The Pitfalls of Virtual Archaeology




First is the need to distinguish between work that aims to represent artifacts, buildings, or sites and work that aims to document artifacts, buildings, or sites. The two aims are not incompatible, nor are they mutually exclusive. However, they are different enough that one must consciously aim for one or the other (rarely both).
Images courtesy SimTeam and AGP.




It's important for the original scholar to provide data in forms that permit others to query the model for dimensions or otherwise investigate it on their own-using only standard software. In fact, I would argue that the best work begins with documentation that will retain its accuracy and scholarly utility while providing a base for a more visually appealing representation. It seemed to me that this distinction should have been more strongly stressed in the article. (Of course, as an archaeologist, I would naturally think that.)

Second, I think more emphasis should have been put on the inadequacy of even the best model to represent the real item. When we build our dimensionally accurate AutoCAD model of the entrance building to the Athenian Acropolis (see www.propylaea.org), we may have every dimension right, but even so, we will have but a pale imitation of the original. I think we need to be careful to avoid suggesting that computer models can stand in for the real things. Not only does such a view suggest that there are no important aspects of an artifact or a building other than the visual, but it could lead to the frightening conclusion that objects need not be saved if computer models of them exist.

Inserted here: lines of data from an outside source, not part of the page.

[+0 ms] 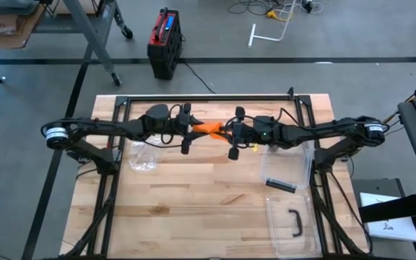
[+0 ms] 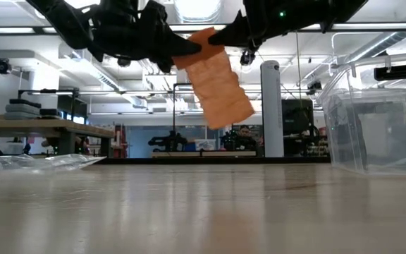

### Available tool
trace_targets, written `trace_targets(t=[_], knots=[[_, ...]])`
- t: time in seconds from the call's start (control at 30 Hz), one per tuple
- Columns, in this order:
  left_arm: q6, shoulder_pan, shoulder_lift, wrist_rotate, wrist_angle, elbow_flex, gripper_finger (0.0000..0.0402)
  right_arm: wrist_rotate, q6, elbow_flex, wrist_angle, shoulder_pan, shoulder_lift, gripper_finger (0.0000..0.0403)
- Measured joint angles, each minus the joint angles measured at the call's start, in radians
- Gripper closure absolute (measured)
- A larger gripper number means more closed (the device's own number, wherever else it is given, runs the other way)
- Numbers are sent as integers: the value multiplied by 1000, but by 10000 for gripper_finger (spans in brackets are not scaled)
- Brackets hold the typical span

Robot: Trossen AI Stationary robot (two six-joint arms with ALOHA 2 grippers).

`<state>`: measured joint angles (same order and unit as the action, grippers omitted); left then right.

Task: Roll bandage
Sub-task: Roll the orange bandage

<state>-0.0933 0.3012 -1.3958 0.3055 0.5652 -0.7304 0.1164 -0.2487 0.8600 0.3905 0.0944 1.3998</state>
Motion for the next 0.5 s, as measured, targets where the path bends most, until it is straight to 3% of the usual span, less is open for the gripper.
trace_targets(t=[0.07,0.23,0.4,0.5], knots=[[-1,0,24,0,-14,-1,272,-12,-16,2,-4,0,-1,388],[-16,-1,136,-8,-69,11,239,-23,-95,2,-60,-4,-29,394],[-86,1,268,-125,-285,25,196,-21,-235,31,-164,-20,-91,397],[-97,7,332,-181,-373,41,174,-37,-231,81,-250,-33,-109,397]])
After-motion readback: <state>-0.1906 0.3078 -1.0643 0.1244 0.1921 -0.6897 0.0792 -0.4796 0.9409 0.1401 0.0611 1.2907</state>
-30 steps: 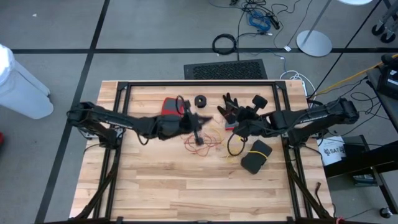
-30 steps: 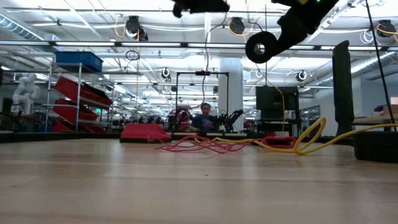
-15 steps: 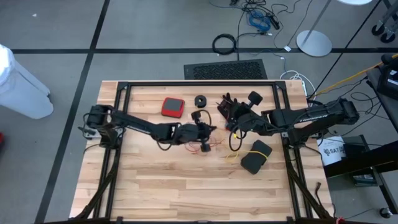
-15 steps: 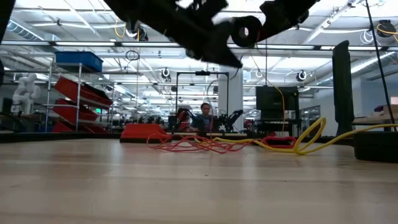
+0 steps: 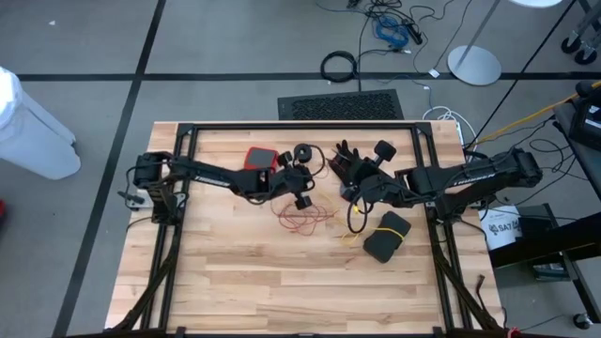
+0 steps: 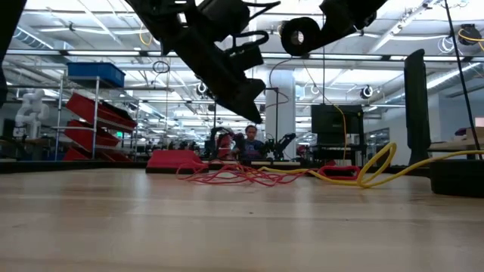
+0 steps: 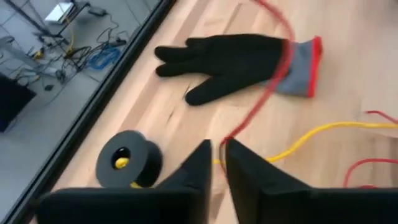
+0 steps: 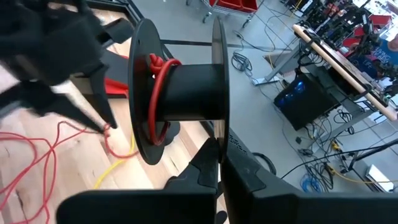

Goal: Coil cords
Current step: Uncoil the red wire from the spool

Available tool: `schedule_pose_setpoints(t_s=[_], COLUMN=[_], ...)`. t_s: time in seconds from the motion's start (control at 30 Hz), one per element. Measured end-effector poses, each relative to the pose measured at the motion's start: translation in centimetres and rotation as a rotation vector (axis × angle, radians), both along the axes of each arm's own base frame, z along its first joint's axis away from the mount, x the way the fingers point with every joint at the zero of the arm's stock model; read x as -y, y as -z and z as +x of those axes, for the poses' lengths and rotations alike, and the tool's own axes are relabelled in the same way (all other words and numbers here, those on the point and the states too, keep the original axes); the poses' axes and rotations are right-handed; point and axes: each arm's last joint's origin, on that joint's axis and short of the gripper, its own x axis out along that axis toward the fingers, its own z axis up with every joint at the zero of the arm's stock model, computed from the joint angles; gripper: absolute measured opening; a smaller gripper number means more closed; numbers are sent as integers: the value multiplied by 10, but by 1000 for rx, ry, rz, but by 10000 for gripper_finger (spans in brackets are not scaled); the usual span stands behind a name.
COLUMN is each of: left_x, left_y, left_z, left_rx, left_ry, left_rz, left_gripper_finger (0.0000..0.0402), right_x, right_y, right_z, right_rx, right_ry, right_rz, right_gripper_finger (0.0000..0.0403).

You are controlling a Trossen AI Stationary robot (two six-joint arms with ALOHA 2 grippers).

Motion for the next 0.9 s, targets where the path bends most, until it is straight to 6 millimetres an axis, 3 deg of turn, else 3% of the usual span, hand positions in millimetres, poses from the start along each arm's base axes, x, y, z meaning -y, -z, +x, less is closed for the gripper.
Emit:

Finally, there are serious problems with these kinds of models themselves. They are never fully accurate. Even good models may show finished buildings when only partial re mains exist or painted items where only the unfinished ones survive. My point is that there is always the danger of replacing reality with our version of that reality without making sure that the audience knows the difference. (I make this argument in

an Internet Archaeology article "The Compelling Computer Image: A Double-edged Sword" (http://intarch.ac.uk/journal/issue8/eiteljorg_toc.html).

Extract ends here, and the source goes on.